The chairty WaterAid has investigated the places on earth where it's most difficult to find a safe, private toilet.

Research by the charity has also found that more than 100 million people on earth are forced to practise what's known as 'open defecation' - using roadsides, railway tracks, or plastic bags as a toilet.

The 10 countries on earth where the highest proportion of urban-dwellers do not have access to a safe, or private toilet, are located in Africa.

In the entire world, these are the places where the largest number of people do not have access to proper sanitation.

India and China with their large populations come at the top of this list. Their rapidly growing urban populations can often outpace the building of infrastructure.

WaterAid also identified the five main reasons that people in cities are living without access to a toilet.

  • Patchy coverage of the sewage system in poorer areas.
  • Politicians prefer to spend infrastructure money on less grim projects such as roads, railways, bridges, and energy plants.
  • Legal issues regarding land tenure mean nobody is made responsible for providing sanitation.
  • Poor maintenance where sewage systems do exist.
  • Technical challenges when communities live on flood planes or low lying land.

WaterAid chief executive Barbara Frost said:

For the first time in history, more people around the globe are now living in cities.
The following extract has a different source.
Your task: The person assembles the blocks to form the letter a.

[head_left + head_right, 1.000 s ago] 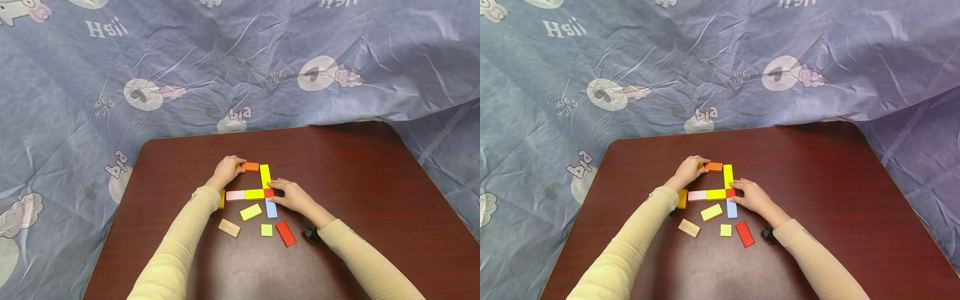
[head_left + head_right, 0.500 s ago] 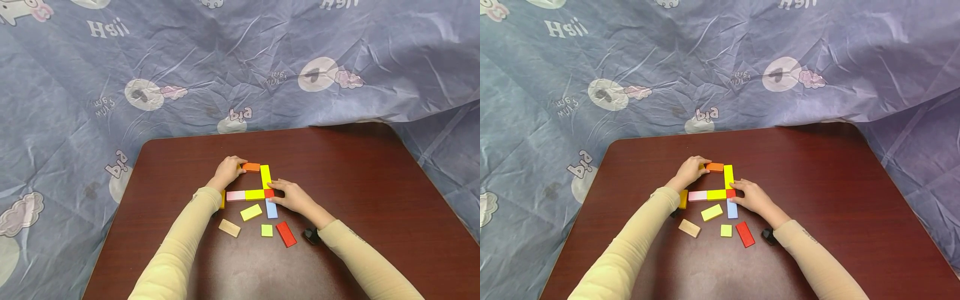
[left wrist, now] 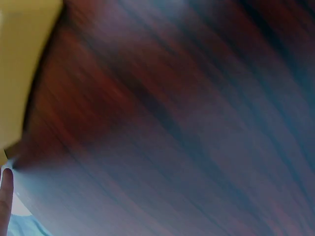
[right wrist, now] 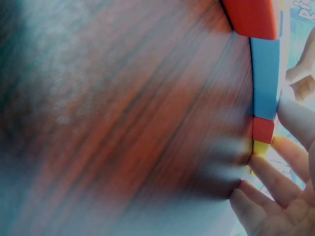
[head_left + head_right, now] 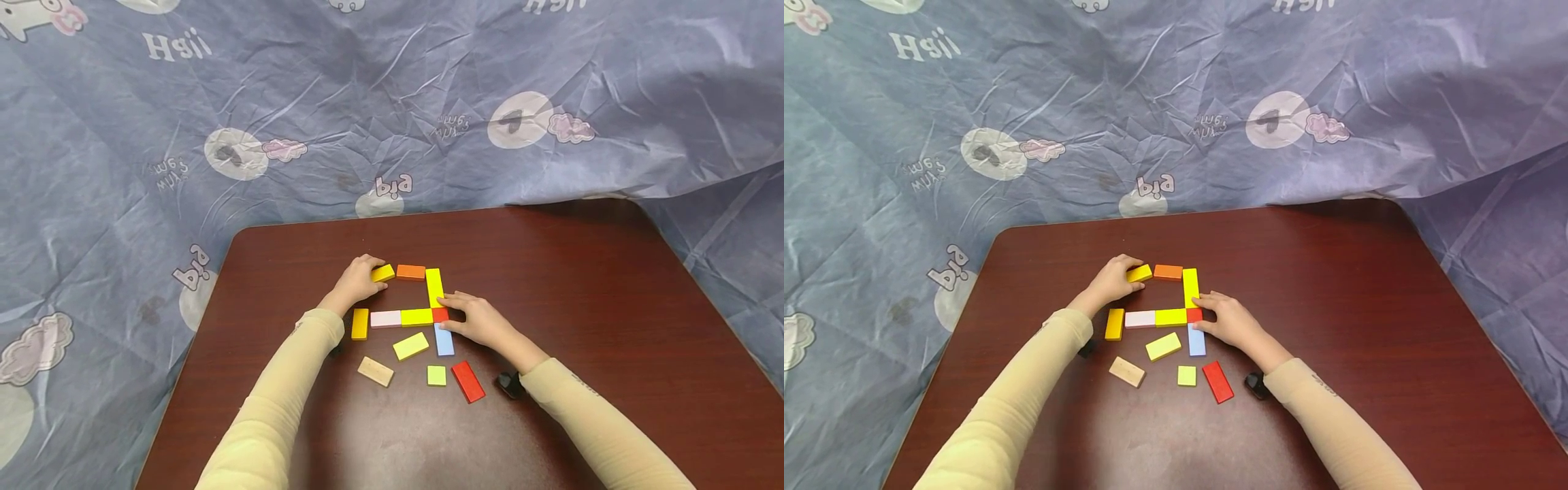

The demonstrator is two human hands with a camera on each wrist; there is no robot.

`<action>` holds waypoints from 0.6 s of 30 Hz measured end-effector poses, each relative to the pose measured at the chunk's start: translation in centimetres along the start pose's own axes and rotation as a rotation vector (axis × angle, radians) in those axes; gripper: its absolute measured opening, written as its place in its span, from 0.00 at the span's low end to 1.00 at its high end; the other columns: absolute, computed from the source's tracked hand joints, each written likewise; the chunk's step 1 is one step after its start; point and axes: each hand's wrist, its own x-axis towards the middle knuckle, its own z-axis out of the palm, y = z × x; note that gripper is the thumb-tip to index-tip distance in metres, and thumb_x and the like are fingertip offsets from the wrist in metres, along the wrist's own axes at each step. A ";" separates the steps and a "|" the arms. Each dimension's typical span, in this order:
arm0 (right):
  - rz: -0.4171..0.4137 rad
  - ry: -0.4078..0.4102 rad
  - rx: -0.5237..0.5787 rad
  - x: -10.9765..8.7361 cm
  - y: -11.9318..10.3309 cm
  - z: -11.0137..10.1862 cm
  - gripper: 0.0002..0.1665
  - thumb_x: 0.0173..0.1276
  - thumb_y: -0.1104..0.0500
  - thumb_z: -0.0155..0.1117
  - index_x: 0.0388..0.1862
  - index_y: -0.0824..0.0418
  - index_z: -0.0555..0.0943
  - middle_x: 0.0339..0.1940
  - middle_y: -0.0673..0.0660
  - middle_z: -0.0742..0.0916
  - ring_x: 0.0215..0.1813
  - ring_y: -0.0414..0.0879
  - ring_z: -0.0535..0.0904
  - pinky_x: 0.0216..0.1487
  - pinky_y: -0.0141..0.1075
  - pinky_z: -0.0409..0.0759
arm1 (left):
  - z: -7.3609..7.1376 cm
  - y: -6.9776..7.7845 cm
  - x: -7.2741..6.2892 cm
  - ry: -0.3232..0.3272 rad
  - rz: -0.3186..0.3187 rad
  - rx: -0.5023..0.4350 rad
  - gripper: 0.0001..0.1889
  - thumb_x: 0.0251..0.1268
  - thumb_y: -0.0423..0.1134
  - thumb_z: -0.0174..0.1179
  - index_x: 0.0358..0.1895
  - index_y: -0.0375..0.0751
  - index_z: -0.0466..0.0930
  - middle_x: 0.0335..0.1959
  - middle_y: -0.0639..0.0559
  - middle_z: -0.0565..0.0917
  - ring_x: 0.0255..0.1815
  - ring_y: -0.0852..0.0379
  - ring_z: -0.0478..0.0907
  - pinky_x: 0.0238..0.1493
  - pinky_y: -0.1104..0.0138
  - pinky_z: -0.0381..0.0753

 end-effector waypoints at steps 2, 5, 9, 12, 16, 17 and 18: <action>0.003 -0.002 -0.002 0.1 0.0 0.0 0.34 0.63 0.49 0.71 0.66 0.59 0.77 0.67 0.65 0.78 0.72 0.62 0.69 0.68 0.56 0.69 | -0.1 -0.3 -0.3 0.006 -0.008 -0.005 0.28 0.61 0.42 0.68 0.65 0.40 0.75 0.61 0.44 0.76 0.61 0.46 0.71 0.66 0.58 0.71; 0.002 0.000 -0.004 0.1 0.0 0.0 0.34 0.63 0.49 0.71 0.66 0.59 0.77 0.67 0.65 0.78 0.72 0.62 0.69 0.68 0.56 0.70 | -0.2 -0.6 -0.7 0.011 -0.018 -0.017 0.26 0.61 0.39 0.68 0.63 0.39 0.75 0.58 0.43 0.76 0.58 0.46 0.71 0.64 0.58 0.72; -0.003 0.001 -0.007 0.1 -0.1 0.1 0.33 0.63 0.50 0.71 0.66 0.60 0.77 0.66 0.65 0.79 0.71 0.62 0.70 0.68 0.56 0.70 | 0.0 -0.8 -1.0 0.024 -0.032 -0.027 0.25 0.63 0.37 0.66 0.63 0.39 0.76 0.56 0.43 0.77 0.55 0.47 0.72 0.64 0.58 0.73; 0.004 -0.004 -0.011 0.1 0.0 0.1 0.34 0.63 0.49 0.71 0.66 0.59 0.77 0.67 0.65 0.78 0.72 0.62 0.69 0.68 0.57 0.69 | 0.1 -0.8 -1.0 0.036 -0.040 -0.025 0.23 0.63 0.37 0.66 0.62 0.38 0.77 0.55 0.43 0.77 0.54 0.48 0.72 0.64 0.59 0.74; 0.014 -0.008 -0.009 0.0 0.0 0.1 0.34 0.63 0.49 0.71 0.66 0.59 0.77 0.67 0.65 0.78 0.72 0.62 0.69 0.68 0.58 0.69 | 0.1 -0.7 -0.9 0.040 -0.041 -0.018 0.23 0.64 0.37 0.66 0.62 0.39 0.77 0.55 0.43 0.78 0.54 0.48 0.73 0.64 0.59 0.73; 0.011 -0.006 -0.008 0.1 0.0 0.1 0.34 0.63 0.49 0.71 0.66 0.59 0.77 0.67 0.65 0.78 0.72 0.62 0.69 0.68 0.58 0.69 | 0.1 -0.6 -0.8 0.040 -0.040 -0.018 0.23 0.64 0.37 0.66 0.62 0.39 0.77 0.56 0.44 0.78 0.54 0.48 0.74 0.64 0.59 0.74; 0.007 -0.004 -0.007 0.1 0.0 0.1 0.34 0.63 0.49 0.71 0.66 0.59 0.77 0.67 0.65 0.78 0.72 0.62 0.69 0.68 0.57 0.69 | 0.1 -0.6 -0.8 0.038 -0.038 -0.018 0.23 0.64 0.37 0.66 0.63 0.39 0.77 0.56 0.44 0.78 0.55 0.48 0.74 0.65 0.59 0.73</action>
Cities should be a place for sustainable lifestyles offering healthy living, good infrastructure, wellbeing and economic growth. But the reality is that one person in every five living in a town or city today does not have access to a toilet or good sanitation and many live in poverty in overcrowded, rapidly expanding informal settlements.

Not having access to toilets can be especially harming for women and girls, who are often expected to wait until the evening to defecate, and are more vulnerable to attack or rape. In addition, many girls drop out of education when they start having periods because of inadequate sanitation networks at their schools.
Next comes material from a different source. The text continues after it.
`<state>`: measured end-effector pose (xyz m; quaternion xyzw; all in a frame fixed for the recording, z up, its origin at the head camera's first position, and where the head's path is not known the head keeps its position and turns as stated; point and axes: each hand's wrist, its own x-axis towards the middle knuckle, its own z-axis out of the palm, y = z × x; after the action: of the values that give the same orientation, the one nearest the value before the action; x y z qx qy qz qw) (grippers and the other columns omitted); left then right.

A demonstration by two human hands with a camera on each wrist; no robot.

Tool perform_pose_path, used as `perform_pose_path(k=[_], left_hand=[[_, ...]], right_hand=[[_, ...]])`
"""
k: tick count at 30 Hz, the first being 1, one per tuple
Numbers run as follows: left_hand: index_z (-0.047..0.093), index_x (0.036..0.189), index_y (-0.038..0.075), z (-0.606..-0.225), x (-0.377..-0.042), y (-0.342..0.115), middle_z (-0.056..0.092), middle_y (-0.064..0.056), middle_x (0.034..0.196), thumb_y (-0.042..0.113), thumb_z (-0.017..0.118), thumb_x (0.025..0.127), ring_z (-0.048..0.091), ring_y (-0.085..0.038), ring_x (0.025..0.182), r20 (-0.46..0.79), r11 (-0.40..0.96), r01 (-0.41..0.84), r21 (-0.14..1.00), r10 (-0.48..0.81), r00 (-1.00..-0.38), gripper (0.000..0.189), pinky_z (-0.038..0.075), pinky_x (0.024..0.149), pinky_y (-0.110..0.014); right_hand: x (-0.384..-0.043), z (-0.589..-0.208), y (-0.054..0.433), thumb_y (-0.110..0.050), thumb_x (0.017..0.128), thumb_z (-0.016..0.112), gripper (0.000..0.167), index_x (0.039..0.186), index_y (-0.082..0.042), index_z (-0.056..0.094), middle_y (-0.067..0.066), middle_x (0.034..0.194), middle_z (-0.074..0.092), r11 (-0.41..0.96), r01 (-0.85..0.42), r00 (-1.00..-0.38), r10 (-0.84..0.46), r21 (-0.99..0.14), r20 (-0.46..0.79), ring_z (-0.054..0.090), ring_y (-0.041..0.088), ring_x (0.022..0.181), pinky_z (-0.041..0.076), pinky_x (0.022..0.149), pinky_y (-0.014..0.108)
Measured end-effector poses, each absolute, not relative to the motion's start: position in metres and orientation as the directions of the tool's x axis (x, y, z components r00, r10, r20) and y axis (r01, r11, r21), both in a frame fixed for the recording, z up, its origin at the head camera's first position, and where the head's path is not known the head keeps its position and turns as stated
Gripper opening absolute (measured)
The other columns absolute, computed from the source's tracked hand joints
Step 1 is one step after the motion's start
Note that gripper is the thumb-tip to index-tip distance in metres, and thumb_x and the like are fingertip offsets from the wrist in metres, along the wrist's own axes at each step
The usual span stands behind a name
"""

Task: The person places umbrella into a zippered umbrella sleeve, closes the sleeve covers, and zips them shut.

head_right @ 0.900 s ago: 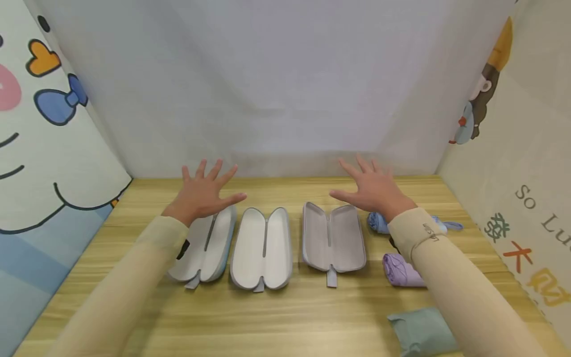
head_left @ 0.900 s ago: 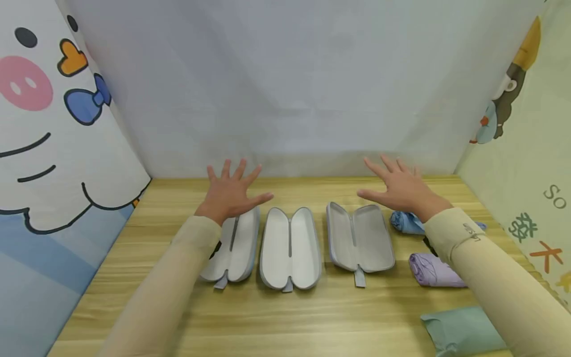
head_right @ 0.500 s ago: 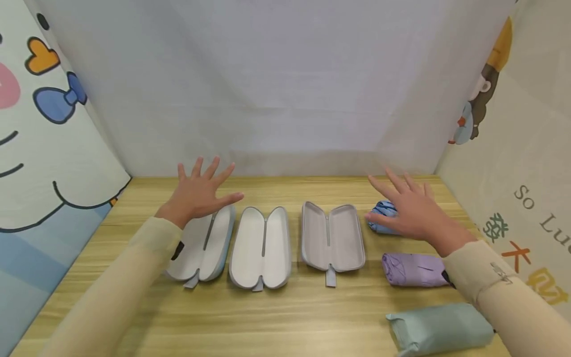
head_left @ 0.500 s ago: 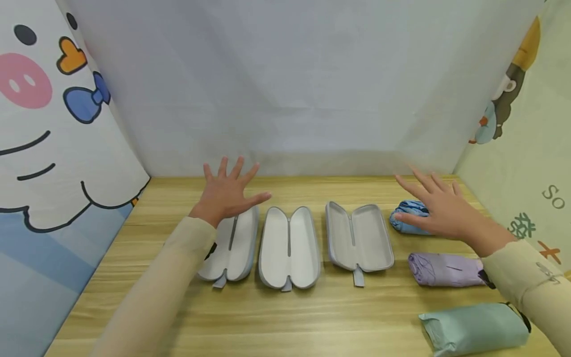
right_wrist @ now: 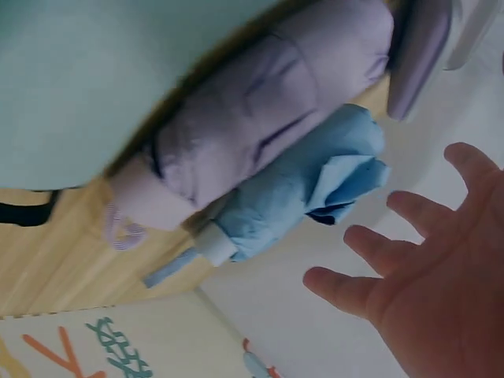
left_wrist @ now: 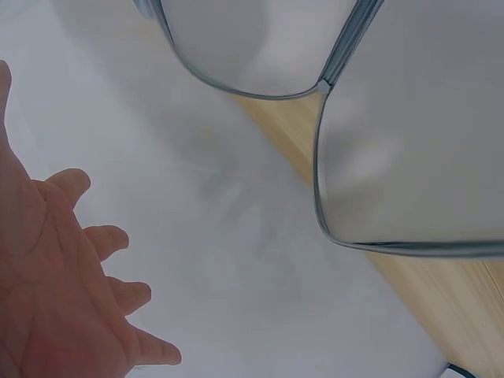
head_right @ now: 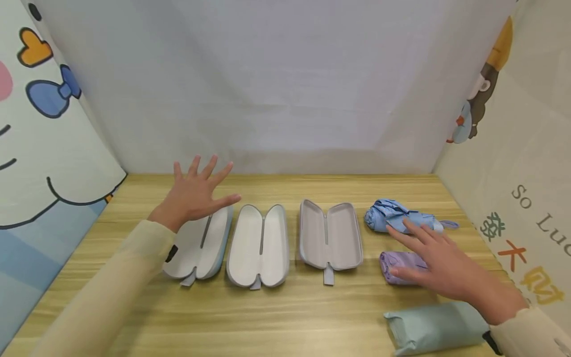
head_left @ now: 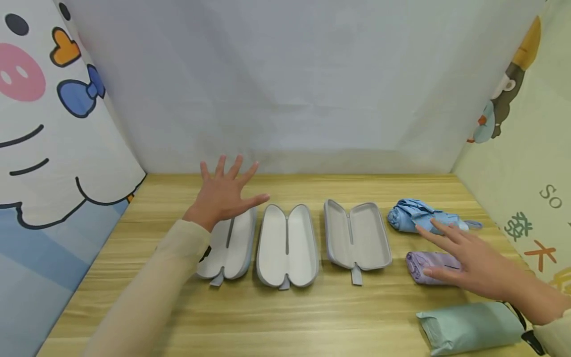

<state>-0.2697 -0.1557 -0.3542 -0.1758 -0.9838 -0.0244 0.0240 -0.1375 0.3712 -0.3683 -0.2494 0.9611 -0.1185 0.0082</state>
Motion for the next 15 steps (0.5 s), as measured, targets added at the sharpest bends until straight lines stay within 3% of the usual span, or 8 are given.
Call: perform_pose_path(k=[7, 11, 15], left_hand=[[0.015, 0.167, 0.029, -0.354, -0.267, -0.159, 0.004, -0.016, 0.172, 0.082, 0.039, 0.094, -0.004, -0.05, 0.154, 0.062, 0.937, 0.344, 0.069, 0.34, -0.939, 0.093, -0.011, 0.11, -0.079], [0.014, 0.167, 0.03, -0.355, -0.265, -0.159, 0.004, -0.015, 0.172, 0.082, 0.038, 0.094, -0.004, -0.049, 0.154, 0.058, 0.938, 0.342, 0.063, 0.339, -0.939, 0.093, -0.011, 0.11, -0.079], [0.016, 0.167, 0.029, -0.354, -0.263, -0.159, 0.006, -0.016, 0.171, 0.082, 0.039, 0.094, -0.003, -0.05, 0.154, 0.064, 0.937, 0.343, 0.067, 0.339, -0.939, 0.093, -0.01, 0.11, -0.079]], right_hand=[[-0.134, -0.387, 0.389, -0.046, 0.088, 0.08, 0.082, 0.159, -0.031, 0.041, 0.031, 0.151, 0.045, 0.848, -0.496, -0.853, -0.516, -0.188, -0.075, 0.047, 0.059, 0.129, 0.04, 0.089, 0.078], [-0.139, -0.393, 0.396, -0.032, 0.085, 0.084, 0.084, 0.159, -0.025, 0.044, 0.036, 0.145, 0.048, 0.84, -0.498, -0.831, -0.533, -0.215, -0.16, 0.056, 0.057, 0.119, 0.045, 0.086, 0.077], [-0.144, -0.397, 0.397, -0.02, 0.081, 0.088, 0.081, 0.153, -0.016, 0.051, 0.033, 0.137, 0.056, 0.832, -0.523, -0.821, -0.55, -0.185, -0.153, 0.063, 0.05, 0.111, 0.051, 0.084, 0.068]])
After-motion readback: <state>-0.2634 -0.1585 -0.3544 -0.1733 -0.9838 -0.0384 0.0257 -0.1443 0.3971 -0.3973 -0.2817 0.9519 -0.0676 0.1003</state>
Not only does this [absence of sanitation] lead to a lack of dignity for women and girls and health risks to poor families, this lack of sanitation also threatens the health and security of all city dwellers and leads to pollution of rivers and water sources.

WaterAid has also released a list of the most-improved countries between 2000 and 2015: those who brought sanitation to 100,000s of people.

Frost called for existing pledges on sanitation to be better enforced.

This World Toilet Day, we are calling on national leaders to deliver on their promises to meet the UN’s Global Goal 6 to ensure access to safe water and sanitation.

Everyone has the right to affordable access to these basic services that will lead to better lives and drive prosperity.